Was bleibt noch als Motivation, solche Steinmassen zu bewegen? Das «materialistische» Argument fällt weg. Der englische Archäologe Steven Mithen (der mit den «Singenden Neandertalern») äusserte eine Vermutung, die den Sachverhalt sogar umkehren würde: Die religiösen Ideen, die sich in den Steinbauten verkörpern, könnten erklären, wie es zur Landwirtschaft kam.

Religion hilft immer, wenn sonst nichts hilft. Man darf die Idee aber nicht vorschnell abtun. David Lewis-Williams, der Spezialist aus Südafrika für Höhlenmalerei und die Ethnologie der San, folgt ihm. Der Ansatz klingt allerdings hochspekulativ: Unser «Geist» äussert sich in Verhaltensweisen, die man auf neurologische Sachverhalte zurückführen kann.

Das menschliche Gehirn funktioniert auf einer fundamentalen Basis «kulturunabhängig», behaupten Lewis-Williams und Pearce. Bestimmte Grenzerfahrungen des Bewusstseins (Tagträume und ähnliche Zustände) finden sich universal, und sie lassen sich «religiös» interpretieren. Das wird mit allen möglichen Vorbehalten abgehandelt und wird im Fortgang der Lektüre immer plausibler.

Das Jenseits nachbauen

Religiöse Vorstellungen brachten die neolithischen Menschen dazu, Steinmonumente zu bauen, so die These. Ein interessanter Hinweis kann sie erweitern: Rund 30 Kilometer von Göbekli Tepe liegen die Karadacag-Hügel. Dort fanden sich Reste von Getreide, die DNA-Analyse deutet darauf hin, dass es die Urform des domestizierten «Einkorn» war. Mithens Hypothese: Um die vielen Arbeiter zu ernähren, mussten Grassamen in erheblicher Menge gesammelt werden. Einige fielen zu Boden und sprossen. Einigen Menschen fiel das auf. Menschen ahmen nach.

Unsere Vorstellung des Kosmos ist von mathematisch-naturwissenschaftlichen Ideen inspiriert. Aber welche Frage stellt sich, wenn man vom «Urknall» redet? Richtig: Und was war vorher?
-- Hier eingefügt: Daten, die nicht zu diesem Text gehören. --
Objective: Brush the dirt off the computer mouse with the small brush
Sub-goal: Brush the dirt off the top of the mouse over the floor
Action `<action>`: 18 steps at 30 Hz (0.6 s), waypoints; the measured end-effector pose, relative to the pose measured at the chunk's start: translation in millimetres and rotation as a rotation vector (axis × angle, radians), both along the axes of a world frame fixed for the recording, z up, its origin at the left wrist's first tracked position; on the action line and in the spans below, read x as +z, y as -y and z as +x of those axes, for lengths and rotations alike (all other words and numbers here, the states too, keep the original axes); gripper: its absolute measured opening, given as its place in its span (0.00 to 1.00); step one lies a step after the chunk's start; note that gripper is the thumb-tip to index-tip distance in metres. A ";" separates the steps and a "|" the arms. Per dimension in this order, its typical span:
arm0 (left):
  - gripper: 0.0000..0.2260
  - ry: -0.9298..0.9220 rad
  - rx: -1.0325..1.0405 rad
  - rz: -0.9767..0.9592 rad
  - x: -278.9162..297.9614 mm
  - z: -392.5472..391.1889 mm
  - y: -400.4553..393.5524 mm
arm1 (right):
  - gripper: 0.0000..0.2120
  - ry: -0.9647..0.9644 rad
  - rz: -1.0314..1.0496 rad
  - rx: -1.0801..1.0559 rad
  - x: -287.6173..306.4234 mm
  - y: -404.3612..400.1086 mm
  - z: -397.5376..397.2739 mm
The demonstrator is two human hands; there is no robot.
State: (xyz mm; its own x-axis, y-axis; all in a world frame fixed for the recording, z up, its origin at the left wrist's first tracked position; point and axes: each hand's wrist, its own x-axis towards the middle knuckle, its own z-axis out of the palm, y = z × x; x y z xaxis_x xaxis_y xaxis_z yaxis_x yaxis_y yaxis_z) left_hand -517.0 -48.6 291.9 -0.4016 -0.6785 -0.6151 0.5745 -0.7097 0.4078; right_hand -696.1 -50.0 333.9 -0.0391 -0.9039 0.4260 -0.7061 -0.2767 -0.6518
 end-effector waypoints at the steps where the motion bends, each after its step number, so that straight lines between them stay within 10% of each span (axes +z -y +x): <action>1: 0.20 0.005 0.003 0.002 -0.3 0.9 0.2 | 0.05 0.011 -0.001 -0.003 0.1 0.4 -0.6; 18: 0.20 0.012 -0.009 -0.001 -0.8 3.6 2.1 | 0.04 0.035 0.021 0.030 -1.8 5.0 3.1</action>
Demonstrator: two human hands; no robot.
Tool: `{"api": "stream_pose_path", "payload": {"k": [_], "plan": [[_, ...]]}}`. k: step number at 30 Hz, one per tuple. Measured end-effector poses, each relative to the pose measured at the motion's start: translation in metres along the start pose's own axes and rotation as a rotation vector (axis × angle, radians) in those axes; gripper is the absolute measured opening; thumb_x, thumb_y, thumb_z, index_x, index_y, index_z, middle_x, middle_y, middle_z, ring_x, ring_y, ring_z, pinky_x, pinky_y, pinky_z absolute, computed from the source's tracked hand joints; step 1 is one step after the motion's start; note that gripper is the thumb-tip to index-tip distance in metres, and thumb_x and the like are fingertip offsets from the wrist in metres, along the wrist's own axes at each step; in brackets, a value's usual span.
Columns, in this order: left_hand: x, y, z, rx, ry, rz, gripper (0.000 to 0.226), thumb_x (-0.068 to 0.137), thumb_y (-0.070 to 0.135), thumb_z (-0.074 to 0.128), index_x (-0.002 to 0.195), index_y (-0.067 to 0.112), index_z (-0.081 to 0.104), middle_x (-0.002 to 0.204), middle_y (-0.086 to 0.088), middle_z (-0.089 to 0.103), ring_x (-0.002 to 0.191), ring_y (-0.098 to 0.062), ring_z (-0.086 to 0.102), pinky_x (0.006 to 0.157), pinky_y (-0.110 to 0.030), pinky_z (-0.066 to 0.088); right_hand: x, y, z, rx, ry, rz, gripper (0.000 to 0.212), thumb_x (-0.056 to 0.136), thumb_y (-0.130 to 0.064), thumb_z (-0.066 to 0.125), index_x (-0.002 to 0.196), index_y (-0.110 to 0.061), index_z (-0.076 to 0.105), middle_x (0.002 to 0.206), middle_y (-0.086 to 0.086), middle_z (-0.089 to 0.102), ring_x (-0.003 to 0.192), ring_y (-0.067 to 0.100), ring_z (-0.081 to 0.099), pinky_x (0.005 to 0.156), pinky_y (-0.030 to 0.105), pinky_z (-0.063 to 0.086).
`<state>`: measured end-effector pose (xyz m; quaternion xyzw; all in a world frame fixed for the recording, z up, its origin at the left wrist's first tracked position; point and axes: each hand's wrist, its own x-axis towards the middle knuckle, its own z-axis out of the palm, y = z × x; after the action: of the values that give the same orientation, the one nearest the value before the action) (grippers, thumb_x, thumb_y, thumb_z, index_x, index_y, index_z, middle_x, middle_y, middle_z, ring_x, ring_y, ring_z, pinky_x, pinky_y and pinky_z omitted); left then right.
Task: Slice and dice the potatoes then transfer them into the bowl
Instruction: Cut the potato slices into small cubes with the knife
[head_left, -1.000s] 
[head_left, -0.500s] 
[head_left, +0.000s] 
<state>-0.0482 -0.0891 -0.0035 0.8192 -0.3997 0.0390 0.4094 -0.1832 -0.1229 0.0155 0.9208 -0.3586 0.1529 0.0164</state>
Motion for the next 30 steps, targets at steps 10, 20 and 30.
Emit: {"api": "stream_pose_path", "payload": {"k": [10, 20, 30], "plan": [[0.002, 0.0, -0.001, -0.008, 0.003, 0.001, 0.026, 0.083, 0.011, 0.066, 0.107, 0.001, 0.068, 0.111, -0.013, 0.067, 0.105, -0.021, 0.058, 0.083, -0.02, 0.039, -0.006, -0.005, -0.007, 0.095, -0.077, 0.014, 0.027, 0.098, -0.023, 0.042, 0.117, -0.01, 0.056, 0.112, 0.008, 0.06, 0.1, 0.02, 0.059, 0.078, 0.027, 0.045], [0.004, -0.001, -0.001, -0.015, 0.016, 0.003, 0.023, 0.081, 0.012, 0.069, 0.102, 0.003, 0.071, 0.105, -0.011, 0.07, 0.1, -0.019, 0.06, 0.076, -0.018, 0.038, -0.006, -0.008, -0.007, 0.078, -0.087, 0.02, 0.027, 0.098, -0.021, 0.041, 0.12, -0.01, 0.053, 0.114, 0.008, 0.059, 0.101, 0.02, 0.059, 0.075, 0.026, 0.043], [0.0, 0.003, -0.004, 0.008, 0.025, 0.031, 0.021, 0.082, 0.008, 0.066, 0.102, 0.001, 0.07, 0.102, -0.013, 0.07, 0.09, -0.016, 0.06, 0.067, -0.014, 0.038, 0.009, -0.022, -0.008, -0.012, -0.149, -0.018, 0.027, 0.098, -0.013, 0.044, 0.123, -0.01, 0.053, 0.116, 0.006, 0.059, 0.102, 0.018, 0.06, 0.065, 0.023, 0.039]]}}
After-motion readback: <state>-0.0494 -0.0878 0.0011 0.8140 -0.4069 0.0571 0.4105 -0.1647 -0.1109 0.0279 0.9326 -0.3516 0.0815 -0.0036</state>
Lässt man das Bewusstsein «baumeln», machen viele Menschen ähnliche Erfahrungen: Sie fliegen, sie treten aus ihren Körpern, sie durchschreiten Tore, sie fühlen sich «ausserhalb» dieser Welt, wie im Tod. Das führt (oder kann führen) zu einer Kosmosvorstellung mit verschiedenen Ebenen. Die Realität (der Lebenden) wäre nur eine.

Auf diese Art «religiös» inspirierte Bauwerke inszenieren «das Jenseits» hier unten. Die Grundzüge der «Megalith»-Kultur sieht Peter F. Tschudin bei den Batak und Toraja in Indonesien noch vorhanden. Sie praktizieren einen Ahnenkult, der die Toten eine Art «Karriere» durchlaufen lässt. Sie müssen nicht nur mehrfach umgebettet, sondern auch mit aufwendigen Festen für das nächste Stadium «vorbereitet» werden, bis sie in ihrer Position im Himmel angekommen sind.

Die Grabhügelanlagen mit den verzierten Orthostaten (Gavrinis, die Boyne-Monumente auf Irland) sind Eingänge zur «Unterwelt» (oder Jenseits-Stadium I), die Henge-Anlagen (Stonehenge und andere Steinkreise) lassen sich als Fest- oder Opferplätze interpretieren. Auch in den «Totenbüchern» des Pharaonenkults finden sich Spuren dieser Vorstellung.